Introducing: Weighted Plate Discipline Index (wPDI) for Pitchers

April 2, 2019

Today, I will attempt to develop a simple pitcher metric. My exercise will provide us with a recapitulation of the plate discipline data at our disposal, while at the same time afford us the opportunity to unearth some fascinating pitching tendencies of lesser known hurlers.

To do this, let’s start with the basic ingredients of plate discipline, from the point of view of the pitcher.

We can break down any pitch into these simple binary events:

Was the ball thrown in the strike zone?
Was the ball swung on?
Did the batter make contact with the ball?

On FanGraphs, we have a multitude of statistics which track these plate discipline possibilities. They are available here for every major league player. [Definitions can be found here in our library.]

Let’s now define a few quantities which enumerate the resulting outcomes (for the binary events).

1) Was the ball thrown in the strike zone?

Zone% = Pitches in the strike zone / Total pitches

Zone% = The percent of pitches which are thrown in the zone.
(1-Zone%) = The percent of pitches which are thrown out of the zone.

2) Was the ball swung on?

Z-Swing% = Swings at pitches inside the zone / pitches inside the zone

O-Swing% = Swings at pitches outside the zone / pitches outside the zone

The denominators of these two quantities are a subset of all pitches (i.e. Z-Swing is only for pitches in the zone, and O-Swing is only for pitches outside of the zone). To reflect these outcomes as a percent of ALL pitches, the quantities are:

(Zone%) * Z-Swing% = The percent of all pitches which are in the zone & that are swung on.
(Zone%) * (1- Z-Swing%) = The percent of all pitches which are in the zone & that are not swung on.
(1 – Zone%) * O-Swing% = The percent of all pitches which are out of the zone & that are swung on.
(1 – Zone%) * (1- O-Swing%) = The percent of all pitches which are out of the zone & that are not swung on.

3) Did the batter make contact with the ball?

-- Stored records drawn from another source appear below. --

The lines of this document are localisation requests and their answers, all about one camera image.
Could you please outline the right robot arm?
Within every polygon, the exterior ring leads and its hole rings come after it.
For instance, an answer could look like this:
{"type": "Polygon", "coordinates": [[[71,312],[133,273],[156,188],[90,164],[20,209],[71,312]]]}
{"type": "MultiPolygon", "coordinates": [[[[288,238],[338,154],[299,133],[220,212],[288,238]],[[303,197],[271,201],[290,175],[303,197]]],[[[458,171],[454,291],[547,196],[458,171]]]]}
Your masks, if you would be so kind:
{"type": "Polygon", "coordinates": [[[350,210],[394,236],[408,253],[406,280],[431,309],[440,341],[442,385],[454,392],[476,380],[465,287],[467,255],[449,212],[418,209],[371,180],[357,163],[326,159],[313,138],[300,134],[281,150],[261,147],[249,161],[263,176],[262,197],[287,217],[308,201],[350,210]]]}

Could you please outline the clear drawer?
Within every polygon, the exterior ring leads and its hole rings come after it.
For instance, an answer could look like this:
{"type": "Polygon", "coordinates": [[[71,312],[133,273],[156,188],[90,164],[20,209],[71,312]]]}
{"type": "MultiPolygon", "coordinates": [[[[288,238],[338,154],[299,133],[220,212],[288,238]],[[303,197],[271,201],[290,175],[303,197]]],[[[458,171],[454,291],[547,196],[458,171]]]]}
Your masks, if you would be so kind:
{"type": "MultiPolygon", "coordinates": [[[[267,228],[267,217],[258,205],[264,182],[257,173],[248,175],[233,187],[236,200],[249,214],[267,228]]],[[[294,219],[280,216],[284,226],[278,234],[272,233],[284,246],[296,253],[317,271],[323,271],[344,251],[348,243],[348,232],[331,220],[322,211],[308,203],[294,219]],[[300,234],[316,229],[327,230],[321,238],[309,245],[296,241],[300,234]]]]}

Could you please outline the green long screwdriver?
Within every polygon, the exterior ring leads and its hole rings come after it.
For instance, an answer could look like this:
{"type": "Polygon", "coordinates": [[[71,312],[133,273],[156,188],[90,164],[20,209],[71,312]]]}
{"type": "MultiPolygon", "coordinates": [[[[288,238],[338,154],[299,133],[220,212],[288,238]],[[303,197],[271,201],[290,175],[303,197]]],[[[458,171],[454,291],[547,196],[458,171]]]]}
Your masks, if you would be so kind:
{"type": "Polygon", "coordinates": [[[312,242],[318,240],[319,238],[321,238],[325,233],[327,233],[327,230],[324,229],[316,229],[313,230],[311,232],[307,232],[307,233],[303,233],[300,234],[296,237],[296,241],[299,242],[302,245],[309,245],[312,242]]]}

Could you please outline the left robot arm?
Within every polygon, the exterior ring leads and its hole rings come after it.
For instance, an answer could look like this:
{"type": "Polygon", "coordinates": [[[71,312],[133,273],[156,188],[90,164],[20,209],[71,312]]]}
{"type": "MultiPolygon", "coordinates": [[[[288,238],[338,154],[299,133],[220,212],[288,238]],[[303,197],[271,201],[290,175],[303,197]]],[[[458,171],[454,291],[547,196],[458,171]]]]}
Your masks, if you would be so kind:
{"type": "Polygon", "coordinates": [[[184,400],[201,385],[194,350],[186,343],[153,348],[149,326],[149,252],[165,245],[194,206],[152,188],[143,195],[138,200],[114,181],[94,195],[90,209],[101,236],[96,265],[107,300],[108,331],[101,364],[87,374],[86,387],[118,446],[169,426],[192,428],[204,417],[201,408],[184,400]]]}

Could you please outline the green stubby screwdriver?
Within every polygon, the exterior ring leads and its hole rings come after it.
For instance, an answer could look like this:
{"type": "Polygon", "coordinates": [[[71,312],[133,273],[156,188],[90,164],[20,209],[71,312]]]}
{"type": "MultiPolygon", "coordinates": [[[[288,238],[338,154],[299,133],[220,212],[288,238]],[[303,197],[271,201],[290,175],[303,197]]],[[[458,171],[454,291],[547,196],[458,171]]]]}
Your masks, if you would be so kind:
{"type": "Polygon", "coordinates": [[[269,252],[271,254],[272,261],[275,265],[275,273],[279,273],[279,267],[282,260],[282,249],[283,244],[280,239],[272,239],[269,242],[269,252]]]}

Z-Contact% = Number of pitches on which contact was made on pitches inside the zone / Swings on pitches inside the zone

O-Contact% = Number of pitches on which contact was made on pitches outside the zone / Swings on pitches outside the zone

Now onto contact. The denominators once again are a subset of all pitches (i.e. Z-Contact is only for pitches swung on in the zone, and O-Contact is only for pitches swung on outside of the zone). To reflect these outcomes as a percent of ALL pitches, the quantities are:

(Zone%) * (Z-Swing%) * Z-Contact% = The percent of all pitches which are in the zone, swung on & contact is made.
(Zone%) * (Z-Swing%) * (1 – Z-Contact%) = The percent of all pitches which are in the zone, swung on & contact is not made.
(1 – Zone%) * (O-Swing%) * O-Contact% = The percent of all pitches which are out of the zone, swung on & contact is made.
(1 – Zone%) * (O-Swing%) * (1 – O-Contact%) = The percent of all pitches which are out of the zone, swung on & contact is not made.

We listed three binary events – each with exactly two possible results. By pure multiplication, there would be 2³ = 8 possible outcomes. However, because a pitch that is not swung on by definition cannot have any contact made – we may remove 2 of the 8 scenarios. We are now left with just 6 possible outcomes, for which we already have defined said quantities.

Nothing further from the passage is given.